**WHAT YOU NEED TO DO**
From the entries provided below, copy each line that contains the word "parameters".

**Records from a dataset**
○ ○ ○ ○ ○

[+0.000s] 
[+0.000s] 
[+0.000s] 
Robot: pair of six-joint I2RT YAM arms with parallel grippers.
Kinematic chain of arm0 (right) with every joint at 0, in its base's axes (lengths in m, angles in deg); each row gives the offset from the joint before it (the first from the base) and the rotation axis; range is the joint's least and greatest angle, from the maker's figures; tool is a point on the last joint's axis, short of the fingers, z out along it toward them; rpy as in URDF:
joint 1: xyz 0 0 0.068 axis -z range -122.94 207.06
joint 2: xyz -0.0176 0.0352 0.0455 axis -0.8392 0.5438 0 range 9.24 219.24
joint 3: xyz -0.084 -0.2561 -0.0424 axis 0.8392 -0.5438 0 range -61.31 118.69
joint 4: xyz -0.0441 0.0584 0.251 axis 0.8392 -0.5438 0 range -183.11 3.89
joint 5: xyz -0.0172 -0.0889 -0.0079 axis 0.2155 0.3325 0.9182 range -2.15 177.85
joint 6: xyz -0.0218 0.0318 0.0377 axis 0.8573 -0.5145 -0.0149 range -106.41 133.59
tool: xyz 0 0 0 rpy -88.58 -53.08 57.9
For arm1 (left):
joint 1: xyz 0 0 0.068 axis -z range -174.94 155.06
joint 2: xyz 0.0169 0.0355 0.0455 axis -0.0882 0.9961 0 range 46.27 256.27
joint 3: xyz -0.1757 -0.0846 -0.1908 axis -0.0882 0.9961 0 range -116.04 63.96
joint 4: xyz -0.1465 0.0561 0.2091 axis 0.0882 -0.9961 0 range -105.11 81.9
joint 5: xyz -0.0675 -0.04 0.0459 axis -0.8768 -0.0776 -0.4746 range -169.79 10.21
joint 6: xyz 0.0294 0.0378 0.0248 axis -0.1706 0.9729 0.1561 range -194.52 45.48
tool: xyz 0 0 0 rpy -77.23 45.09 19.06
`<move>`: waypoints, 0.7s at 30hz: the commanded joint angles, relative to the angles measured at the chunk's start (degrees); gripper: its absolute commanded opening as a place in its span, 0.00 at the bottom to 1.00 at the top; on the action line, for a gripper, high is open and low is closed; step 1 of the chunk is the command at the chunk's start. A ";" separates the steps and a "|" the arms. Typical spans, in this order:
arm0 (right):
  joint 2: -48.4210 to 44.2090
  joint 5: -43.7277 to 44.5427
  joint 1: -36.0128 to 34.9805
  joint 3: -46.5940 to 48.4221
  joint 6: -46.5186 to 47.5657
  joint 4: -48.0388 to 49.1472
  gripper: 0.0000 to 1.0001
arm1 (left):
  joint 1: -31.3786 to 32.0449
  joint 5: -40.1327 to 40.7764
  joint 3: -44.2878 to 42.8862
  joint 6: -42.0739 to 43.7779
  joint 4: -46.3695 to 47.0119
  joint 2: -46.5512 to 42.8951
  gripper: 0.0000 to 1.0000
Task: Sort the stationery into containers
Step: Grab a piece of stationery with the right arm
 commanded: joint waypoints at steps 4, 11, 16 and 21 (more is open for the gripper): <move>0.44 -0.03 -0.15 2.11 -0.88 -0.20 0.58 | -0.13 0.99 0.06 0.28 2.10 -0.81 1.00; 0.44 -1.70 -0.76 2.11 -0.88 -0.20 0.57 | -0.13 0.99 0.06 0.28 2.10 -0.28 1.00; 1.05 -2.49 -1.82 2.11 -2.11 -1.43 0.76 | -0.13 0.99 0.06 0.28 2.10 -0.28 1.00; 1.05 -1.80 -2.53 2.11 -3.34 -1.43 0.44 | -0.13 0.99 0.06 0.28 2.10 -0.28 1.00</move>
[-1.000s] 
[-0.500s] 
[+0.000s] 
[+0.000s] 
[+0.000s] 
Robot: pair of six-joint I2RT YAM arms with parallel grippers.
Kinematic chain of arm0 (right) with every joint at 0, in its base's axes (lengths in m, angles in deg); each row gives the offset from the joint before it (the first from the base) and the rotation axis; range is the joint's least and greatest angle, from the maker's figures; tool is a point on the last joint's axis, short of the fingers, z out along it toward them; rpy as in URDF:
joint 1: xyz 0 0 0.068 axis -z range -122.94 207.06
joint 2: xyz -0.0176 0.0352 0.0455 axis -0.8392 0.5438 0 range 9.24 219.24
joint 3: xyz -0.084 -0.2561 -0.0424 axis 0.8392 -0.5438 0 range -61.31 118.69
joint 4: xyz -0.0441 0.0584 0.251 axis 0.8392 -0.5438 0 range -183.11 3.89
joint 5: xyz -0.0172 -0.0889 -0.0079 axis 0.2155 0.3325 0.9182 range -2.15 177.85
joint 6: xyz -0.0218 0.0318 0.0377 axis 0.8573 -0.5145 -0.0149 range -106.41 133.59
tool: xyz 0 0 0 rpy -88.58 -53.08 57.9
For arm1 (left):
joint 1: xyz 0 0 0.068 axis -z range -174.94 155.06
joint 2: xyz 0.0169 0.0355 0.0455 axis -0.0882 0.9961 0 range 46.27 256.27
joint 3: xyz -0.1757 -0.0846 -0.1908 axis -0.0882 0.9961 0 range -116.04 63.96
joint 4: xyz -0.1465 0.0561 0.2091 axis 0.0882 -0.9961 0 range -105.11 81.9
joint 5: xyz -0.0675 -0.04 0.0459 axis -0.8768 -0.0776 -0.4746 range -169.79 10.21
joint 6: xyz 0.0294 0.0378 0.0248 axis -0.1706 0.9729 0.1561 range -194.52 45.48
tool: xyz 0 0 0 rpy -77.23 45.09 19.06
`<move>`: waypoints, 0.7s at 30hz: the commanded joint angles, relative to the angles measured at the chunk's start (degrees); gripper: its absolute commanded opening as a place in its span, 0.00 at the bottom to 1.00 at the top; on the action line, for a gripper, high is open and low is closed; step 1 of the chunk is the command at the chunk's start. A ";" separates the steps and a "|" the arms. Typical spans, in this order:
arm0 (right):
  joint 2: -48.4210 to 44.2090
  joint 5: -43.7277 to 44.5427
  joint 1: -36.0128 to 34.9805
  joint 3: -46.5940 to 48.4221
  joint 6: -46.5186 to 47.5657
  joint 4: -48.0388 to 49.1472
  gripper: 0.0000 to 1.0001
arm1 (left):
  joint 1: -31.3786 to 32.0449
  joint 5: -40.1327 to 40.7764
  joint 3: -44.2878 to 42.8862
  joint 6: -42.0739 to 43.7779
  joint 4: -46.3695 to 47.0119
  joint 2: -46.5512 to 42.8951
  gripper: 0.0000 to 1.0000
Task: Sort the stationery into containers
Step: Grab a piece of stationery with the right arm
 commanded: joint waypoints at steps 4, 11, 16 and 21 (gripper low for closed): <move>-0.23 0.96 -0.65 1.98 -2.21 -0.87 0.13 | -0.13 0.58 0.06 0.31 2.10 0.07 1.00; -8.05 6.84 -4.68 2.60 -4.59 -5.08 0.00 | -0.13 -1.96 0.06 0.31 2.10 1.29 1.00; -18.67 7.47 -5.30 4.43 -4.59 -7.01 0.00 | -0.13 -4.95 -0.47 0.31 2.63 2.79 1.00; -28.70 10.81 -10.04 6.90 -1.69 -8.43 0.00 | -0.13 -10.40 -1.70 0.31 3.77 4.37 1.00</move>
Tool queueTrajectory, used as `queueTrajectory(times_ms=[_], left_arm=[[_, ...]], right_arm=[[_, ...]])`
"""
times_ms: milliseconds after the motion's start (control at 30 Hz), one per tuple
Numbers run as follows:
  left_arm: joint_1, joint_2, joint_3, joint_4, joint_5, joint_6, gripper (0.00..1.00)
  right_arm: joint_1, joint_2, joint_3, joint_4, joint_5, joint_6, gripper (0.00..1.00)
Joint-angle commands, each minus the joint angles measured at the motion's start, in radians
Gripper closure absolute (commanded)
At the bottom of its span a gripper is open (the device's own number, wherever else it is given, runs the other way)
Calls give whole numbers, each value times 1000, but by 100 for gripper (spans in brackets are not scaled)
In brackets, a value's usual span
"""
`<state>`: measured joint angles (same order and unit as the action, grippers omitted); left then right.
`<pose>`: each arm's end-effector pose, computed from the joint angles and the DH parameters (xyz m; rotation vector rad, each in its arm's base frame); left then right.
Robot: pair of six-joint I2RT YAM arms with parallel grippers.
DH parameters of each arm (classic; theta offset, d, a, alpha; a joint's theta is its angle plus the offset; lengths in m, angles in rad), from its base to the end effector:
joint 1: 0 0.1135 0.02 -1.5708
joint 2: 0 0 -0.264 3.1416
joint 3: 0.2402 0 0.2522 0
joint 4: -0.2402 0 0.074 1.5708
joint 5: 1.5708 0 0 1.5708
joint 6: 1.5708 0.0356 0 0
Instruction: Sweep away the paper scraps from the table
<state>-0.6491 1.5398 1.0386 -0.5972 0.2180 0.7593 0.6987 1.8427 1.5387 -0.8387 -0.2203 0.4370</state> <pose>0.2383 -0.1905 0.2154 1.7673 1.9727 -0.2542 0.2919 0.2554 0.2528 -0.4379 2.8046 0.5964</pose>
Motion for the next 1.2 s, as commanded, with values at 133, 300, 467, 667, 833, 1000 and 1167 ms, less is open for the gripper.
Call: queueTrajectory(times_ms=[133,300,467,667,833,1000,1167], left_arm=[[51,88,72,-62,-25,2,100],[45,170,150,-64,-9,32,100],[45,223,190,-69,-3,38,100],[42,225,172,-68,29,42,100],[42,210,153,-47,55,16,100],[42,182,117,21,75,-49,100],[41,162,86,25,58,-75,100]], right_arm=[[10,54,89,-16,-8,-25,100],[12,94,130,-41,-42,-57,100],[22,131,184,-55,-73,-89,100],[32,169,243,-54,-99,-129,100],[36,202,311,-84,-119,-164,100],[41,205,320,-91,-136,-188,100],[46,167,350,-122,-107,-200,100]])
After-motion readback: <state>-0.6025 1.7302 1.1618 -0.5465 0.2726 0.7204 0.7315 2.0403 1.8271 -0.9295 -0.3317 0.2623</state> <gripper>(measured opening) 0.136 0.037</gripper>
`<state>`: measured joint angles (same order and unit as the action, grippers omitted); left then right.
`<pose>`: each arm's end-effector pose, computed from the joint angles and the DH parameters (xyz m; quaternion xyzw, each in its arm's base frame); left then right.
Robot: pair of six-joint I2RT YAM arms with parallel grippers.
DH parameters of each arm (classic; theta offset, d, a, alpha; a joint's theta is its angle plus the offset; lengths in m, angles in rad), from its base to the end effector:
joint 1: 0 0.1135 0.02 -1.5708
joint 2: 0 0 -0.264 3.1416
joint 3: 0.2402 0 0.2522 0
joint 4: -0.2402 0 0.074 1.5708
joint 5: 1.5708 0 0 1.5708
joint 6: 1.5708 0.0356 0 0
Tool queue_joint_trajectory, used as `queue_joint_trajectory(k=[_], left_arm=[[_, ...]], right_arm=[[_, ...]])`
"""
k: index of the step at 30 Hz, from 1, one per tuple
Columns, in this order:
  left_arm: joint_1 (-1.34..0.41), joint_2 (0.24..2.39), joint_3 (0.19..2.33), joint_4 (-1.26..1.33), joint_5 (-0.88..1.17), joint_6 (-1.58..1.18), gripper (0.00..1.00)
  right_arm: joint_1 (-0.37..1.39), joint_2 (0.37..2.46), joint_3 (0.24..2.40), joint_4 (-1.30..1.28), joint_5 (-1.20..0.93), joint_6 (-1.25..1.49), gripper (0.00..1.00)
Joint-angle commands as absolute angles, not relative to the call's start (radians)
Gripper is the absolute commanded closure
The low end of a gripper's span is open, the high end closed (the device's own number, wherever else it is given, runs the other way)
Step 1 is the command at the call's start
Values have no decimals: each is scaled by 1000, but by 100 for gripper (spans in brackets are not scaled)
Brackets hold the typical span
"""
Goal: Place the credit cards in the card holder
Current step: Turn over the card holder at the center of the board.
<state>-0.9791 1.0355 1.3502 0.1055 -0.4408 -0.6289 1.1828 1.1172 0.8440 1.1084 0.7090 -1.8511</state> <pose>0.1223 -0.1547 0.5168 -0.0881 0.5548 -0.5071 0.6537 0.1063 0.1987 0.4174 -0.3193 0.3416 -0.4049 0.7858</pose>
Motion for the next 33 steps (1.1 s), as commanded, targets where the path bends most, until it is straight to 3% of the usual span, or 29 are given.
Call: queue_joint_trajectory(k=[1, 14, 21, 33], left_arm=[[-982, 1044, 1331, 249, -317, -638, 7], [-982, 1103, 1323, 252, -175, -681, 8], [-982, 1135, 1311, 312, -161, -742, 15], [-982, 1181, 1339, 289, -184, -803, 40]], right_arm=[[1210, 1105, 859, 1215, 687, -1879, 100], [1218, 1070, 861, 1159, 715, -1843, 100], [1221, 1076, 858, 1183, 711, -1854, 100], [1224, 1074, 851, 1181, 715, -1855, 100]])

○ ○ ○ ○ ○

**RESULT OF THE TASK**
`<pose>`: each arm's end-effector pose, computed from the joint angles and the DH parameters (xyz m; rotation vector rad, each in its arm's base frame); left then right.
DH parameters of each arm (classic; theta offset, d, a, alpha; a joint's theta is its angle plus the offset; lengths in m, angles in rad), from its base to the end effector:
`<pose>`: each arm's end-effector pose, computed from the joint angles and the DH parameters (xyz m; quaternion xyzw, each in its arm's base frame); left then right.
DH parameters of each arm (classic; theta offset, d, a, alpha; a joint's theta is its angle plus the offset; lengths in m, angles in rad), from its base to the end effector:

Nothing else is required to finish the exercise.